- **Activity**:
Omit the pictures and output exactly the lines from the start of the entries through the line containing "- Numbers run".

- **Data listing**:
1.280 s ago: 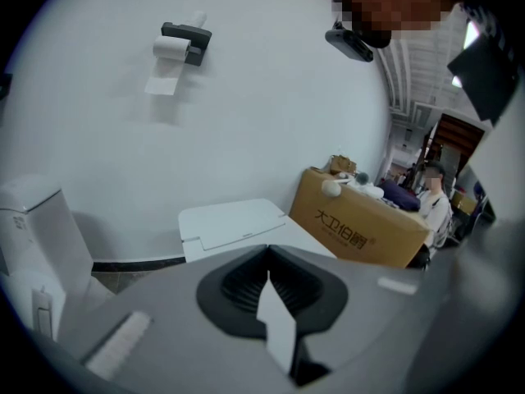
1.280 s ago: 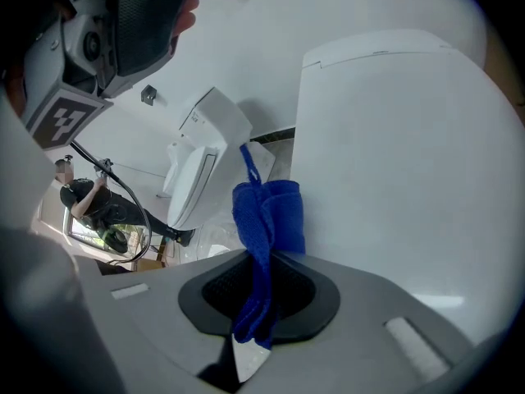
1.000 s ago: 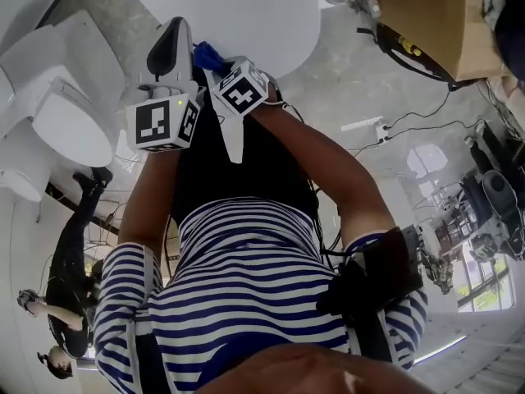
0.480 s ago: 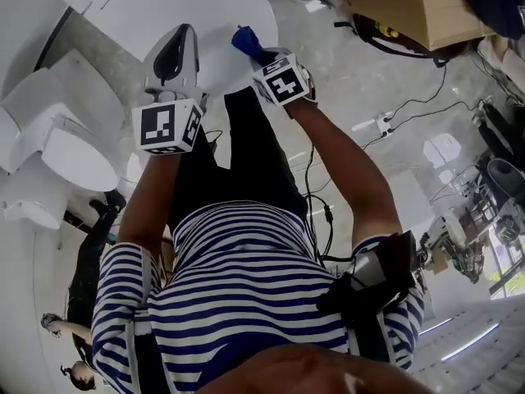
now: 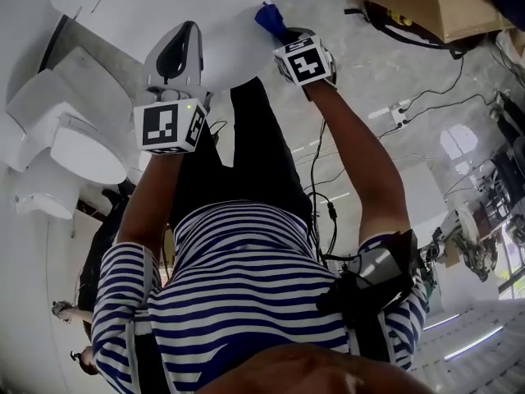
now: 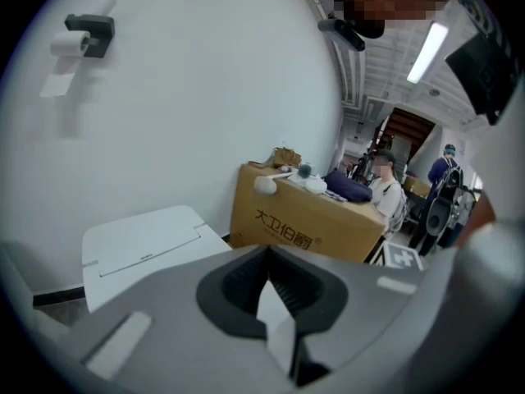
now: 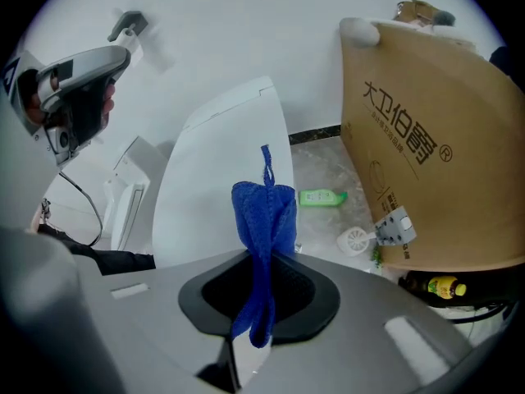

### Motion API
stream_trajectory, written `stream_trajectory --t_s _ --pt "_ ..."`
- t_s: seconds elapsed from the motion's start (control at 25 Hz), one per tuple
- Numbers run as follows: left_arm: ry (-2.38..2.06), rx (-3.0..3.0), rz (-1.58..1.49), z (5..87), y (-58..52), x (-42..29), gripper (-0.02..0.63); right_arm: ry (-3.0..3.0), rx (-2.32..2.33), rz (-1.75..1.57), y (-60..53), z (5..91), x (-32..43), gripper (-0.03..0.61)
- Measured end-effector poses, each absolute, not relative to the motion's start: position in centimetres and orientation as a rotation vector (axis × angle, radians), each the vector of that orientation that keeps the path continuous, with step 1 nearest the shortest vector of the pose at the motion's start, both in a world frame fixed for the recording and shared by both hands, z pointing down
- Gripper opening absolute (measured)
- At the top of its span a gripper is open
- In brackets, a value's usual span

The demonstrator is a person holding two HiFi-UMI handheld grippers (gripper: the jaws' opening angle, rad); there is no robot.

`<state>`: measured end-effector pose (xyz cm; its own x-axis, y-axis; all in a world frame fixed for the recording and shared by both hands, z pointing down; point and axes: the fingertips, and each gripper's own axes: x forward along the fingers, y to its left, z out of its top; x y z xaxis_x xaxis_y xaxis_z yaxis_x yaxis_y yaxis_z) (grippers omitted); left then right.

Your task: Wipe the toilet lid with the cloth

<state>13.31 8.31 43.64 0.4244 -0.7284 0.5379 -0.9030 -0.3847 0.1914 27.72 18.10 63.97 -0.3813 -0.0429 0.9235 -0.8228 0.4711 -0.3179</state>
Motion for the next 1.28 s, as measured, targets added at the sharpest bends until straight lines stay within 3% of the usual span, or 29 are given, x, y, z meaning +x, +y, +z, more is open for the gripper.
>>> stream_trajectory --t_s 0.8,1.28 --pt "-1.415 2.187 0.525 45.2 10.2 10.2 0.003 -1.755 0.682 1.000 20.3 66.6 24.8 0.049" --pt "-1.430 2.161 0.521 46.5 11.2 7.7 0.003 -1.792 0.541 1.037 27.1 66.9 18.1 0.049"
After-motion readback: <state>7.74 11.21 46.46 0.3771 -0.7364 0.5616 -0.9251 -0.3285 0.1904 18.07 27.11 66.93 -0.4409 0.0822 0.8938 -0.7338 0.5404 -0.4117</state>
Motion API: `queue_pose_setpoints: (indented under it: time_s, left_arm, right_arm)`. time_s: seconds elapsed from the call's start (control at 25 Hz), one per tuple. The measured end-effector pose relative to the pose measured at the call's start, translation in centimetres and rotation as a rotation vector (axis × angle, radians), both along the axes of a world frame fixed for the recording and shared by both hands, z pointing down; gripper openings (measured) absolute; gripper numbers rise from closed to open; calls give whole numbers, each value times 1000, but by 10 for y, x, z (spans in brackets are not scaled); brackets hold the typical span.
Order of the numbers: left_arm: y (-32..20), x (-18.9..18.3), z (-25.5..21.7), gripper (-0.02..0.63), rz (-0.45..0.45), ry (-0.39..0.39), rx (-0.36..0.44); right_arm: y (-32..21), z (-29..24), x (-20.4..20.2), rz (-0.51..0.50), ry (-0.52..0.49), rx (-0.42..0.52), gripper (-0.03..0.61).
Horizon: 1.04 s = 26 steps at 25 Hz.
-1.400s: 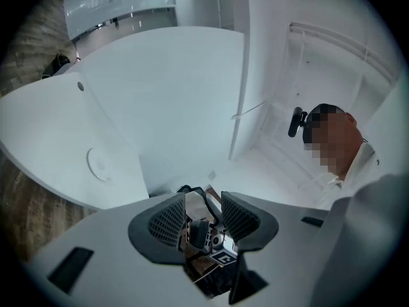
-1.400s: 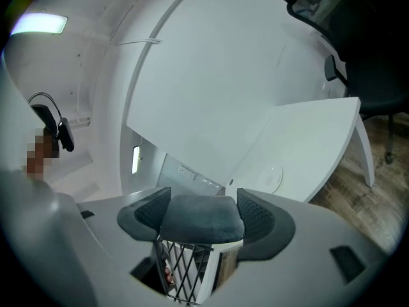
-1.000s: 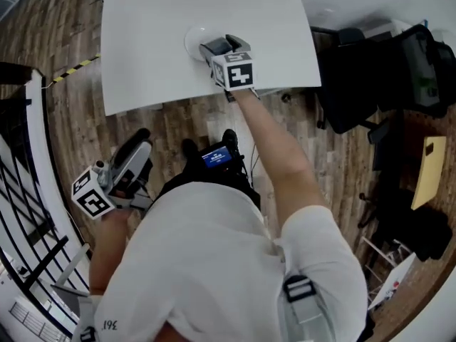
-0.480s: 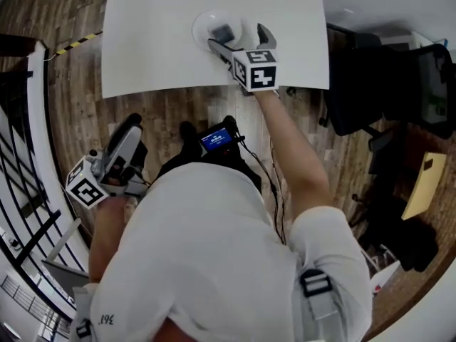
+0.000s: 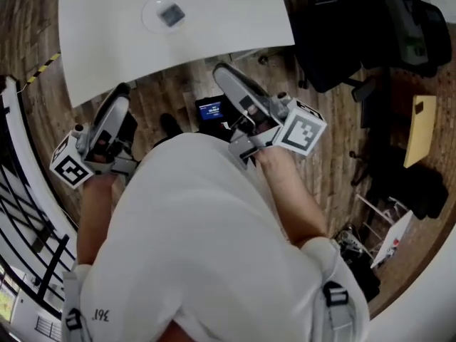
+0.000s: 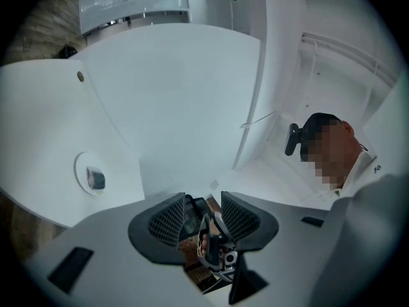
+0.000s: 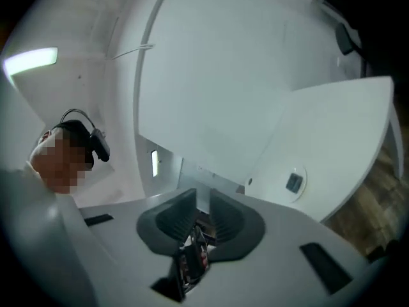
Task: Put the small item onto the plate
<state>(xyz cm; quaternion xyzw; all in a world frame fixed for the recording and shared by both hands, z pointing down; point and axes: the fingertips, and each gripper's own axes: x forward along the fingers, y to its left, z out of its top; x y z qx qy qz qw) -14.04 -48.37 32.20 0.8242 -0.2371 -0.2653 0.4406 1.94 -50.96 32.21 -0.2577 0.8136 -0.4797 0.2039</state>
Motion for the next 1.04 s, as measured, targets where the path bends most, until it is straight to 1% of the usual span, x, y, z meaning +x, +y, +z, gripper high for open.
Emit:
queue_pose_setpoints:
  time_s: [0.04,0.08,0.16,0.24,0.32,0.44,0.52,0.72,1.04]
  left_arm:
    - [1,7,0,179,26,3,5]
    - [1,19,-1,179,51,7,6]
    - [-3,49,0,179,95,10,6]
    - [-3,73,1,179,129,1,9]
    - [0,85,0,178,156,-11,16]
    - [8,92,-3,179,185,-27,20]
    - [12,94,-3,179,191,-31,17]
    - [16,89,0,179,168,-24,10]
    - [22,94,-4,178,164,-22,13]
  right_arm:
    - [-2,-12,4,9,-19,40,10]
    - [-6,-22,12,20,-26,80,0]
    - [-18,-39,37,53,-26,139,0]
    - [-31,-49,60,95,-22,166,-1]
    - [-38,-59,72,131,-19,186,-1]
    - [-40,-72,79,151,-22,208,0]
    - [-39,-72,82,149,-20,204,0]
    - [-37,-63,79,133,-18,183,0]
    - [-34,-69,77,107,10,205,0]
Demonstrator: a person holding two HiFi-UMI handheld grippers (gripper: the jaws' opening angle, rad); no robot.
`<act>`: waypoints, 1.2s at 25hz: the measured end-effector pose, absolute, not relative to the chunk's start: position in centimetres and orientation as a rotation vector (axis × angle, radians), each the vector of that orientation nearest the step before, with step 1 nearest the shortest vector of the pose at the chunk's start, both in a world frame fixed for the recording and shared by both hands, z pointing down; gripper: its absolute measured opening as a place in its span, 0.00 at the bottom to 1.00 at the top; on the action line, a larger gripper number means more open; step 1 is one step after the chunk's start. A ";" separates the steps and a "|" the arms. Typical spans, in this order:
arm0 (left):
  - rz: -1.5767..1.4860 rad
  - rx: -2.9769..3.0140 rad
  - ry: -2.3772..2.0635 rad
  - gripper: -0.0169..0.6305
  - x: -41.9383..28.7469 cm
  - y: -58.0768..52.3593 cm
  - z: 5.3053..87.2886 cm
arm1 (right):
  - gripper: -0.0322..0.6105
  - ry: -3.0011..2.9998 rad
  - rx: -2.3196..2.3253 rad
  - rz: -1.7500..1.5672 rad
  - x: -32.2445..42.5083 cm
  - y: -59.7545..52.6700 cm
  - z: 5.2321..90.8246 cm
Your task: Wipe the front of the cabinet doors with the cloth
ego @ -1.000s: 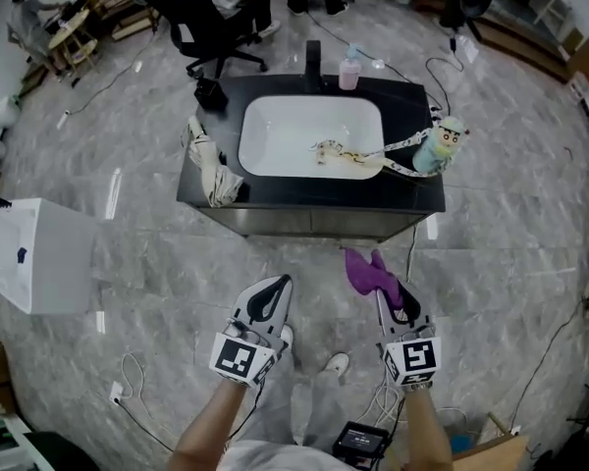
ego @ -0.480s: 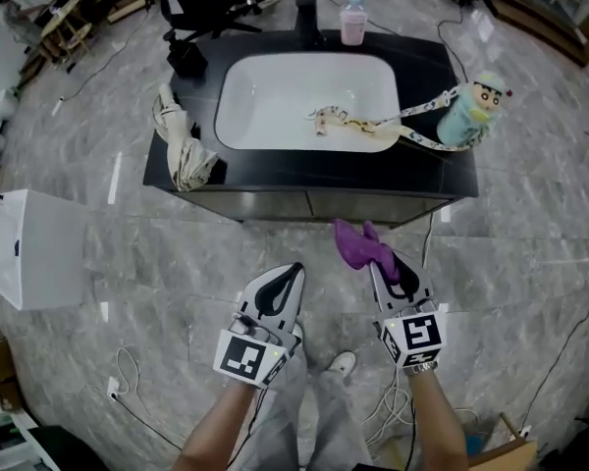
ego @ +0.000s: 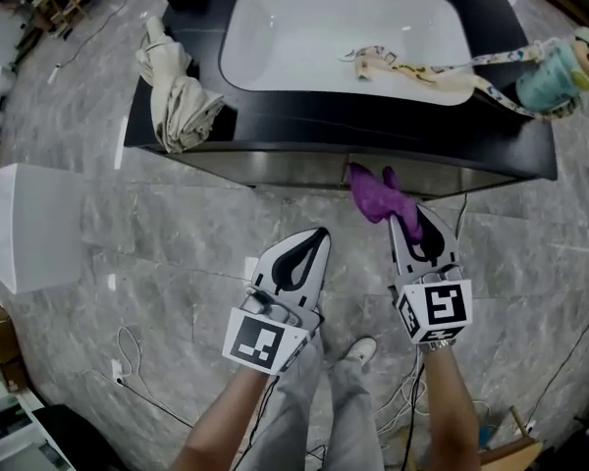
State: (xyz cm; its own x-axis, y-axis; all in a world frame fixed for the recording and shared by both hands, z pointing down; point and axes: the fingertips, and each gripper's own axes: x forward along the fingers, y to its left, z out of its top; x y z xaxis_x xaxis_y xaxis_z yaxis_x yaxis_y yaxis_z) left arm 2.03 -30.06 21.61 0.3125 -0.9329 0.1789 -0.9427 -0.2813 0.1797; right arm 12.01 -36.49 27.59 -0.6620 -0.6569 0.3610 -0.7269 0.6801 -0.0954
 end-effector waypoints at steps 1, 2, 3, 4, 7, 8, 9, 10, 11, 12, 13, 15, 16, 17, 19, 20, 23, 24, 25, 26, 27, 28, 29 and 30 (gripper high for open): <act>0.049 2.320 -1.719 0.04 1.4 -30.1 22.0 | 0.24 -2.595 1.115 0.334 11.4 -36.7 28.0; 0.040 2.313 -1.731 0.04 0.8 -30.2 22.3 | 0.24 -2.590 1.130 0.337 10.9 -36.8 28.3; 0.027 2.306 -1.739 0.04 0.3 -30.4 22.5 | 0.24 -2.583 1.143 0.342 10.5 -37.0 28.7; 0.014 2.301 -1.741 0.04 0.0 -30.5 22.7 | 0.24 -2.578 1.152 0.349 10.1 -37.1 28.9; 0.012 2.305 -1.722 0.04 -0.5 -30.8 23.6 | 0.24 -2.571 1.188 0.383 9.1 -37.4 29.8; 0.020 2.308 -1.710 0.04 -0.4 -30.8 24.0 | 0.24 -2.566 1.213 0.403 8.9 -37.6 30.1; 0.031 2.310 -1.699 0.04 -0.3 -30.9 24.5 | 0.24 -2.561 1.241 0.429 8.8 -38.0 30.4; 0.050 2.311 -1.693 0.04 -0.3 -30.9 25.0 | 0.24 -2.557 1.266 0.457 8.7 -38.4 30.7; 0.074 2.313 -1.694 0.04 -0.3 -31.0 25.5 | 0.24 -2.555 1.284 0.482 8.6 -38.9 31.1; 0.096 2.315 -1.701 0.04 -0.4 -31.2 26.0 | 0.24 -2.554 1.293 0.497 8.5 -39.3 31.4; 0.109 2.317 -1.714 0.04 -0.5 -31.4 26.3 | 0.24 -2.552 1.293 0.503 8.4 -39.7 31.9; 0.110 2.319 -1.745 0.04 -0.6 -31.7 26.8 | 0.24 -2.547 1.278 0.497 8.3 -40.0 32.6; 0.106 2.317 -1.759 0.04 -0.4 -31.7 26.9 | 0.24 -2.548 1.270 0.488 8.3 -40.1 32.9; 0.101 2.316 -1.768 0.04 -0.2 -31.8 27.1 | 0.24 -2.551 1.265 0.476 8.4 -40.3 33.0; 0.077 2.317 -1.776 0.04 0.5 -31.8 27.1 | 0.24 -2.557 1.259 0.456 8.8 -40.8 33.3; 0.061 2.318 -1.776 0.04 1.0 -31.8 27.2 | 0.24 -2.557 1.255 0.450 9.0 -41.0 33.4; 0.045 2.333 -1.785 0.04 1.9 -31.8 27.9 | 0.24 -2.568 1.262 0.437 9.9 -41.9 33.8; 0.051 2.335 -1.787 0.04 2.1 -31.9 28.3 | 0.24 -2.573 1.283 0.447 10.4 -42.2 33.9; 0.054 2.333 -1.786 0.04 2.3 -32.0 28.8 | 0.24 -2.576 1.315 0.464 11.0 -42.5 34.1; 0.053 2.330 -1.785 0.04 2.4 -32.3 29.3 | 0.24 -2.578 1.351 0.484 11.7 -42.9 34.4; 0.049 2.328 -1.783 0.04 2.5 -32.6 29.7 | 0.24 -2.585 1.381 0.498 12.2 -43.2 34.6; 0.046 2.330 -1.781 0.04 2.5 -32.9 30.1 | 0.24 -2.597 1.398 0.499 12.6 -43.5 34.8; 0.049 2.336 -1.779 0.04 2.5 -33.2 30.6 | 0.24 -2.614 1.404 0.480 12.7 -43.7 34.8; 0.055 2.347 -1.779 0.04 2.6 -33.5 31.0 | 0.24 -2.631 1.402 0.442 12.7 -43.8 34.8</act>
State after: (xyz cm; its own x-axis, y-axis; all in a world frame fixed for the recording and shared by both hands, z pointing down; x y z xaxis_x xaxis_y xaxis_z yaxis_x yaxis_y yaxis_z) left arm 2.63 -33.54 31.05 0.2771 -0.9495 0.1470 -0.9568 -0.2587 0.1328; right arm 12.73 -43.78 34.80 -0.5611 -0.7900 0.2472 -0.8274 0.5264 -0.1958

- **Solution to the exercise**:
1.280 s ago: 
1.280 s ago: 
1.000 s ago: 
0.480 s ago: 
now: 
now: 
now: 

### Motion API
stream_trajectory, written `stream_trajectory --t_s _ --pt "_ ..."`
- t_s: seconds elapsed from the motion's start (control at 25 Hz), one per tuple
- Numbers run as follows: left_arm: ry (-2.38..2.06), rx (-3.0..3.0), rz (-1.58..1.49), z (5..87), y (-58..52), x (-42..29), gripper (-0.02..0.63); right_arm: ry (-3.0..3.0), rx (-2.32..2.33), rz (-1.75..1.57), y (-60..53), z (5..91), x (-32..43), gripper (-0.03..0.61)

Nothing more is needed for this exercise.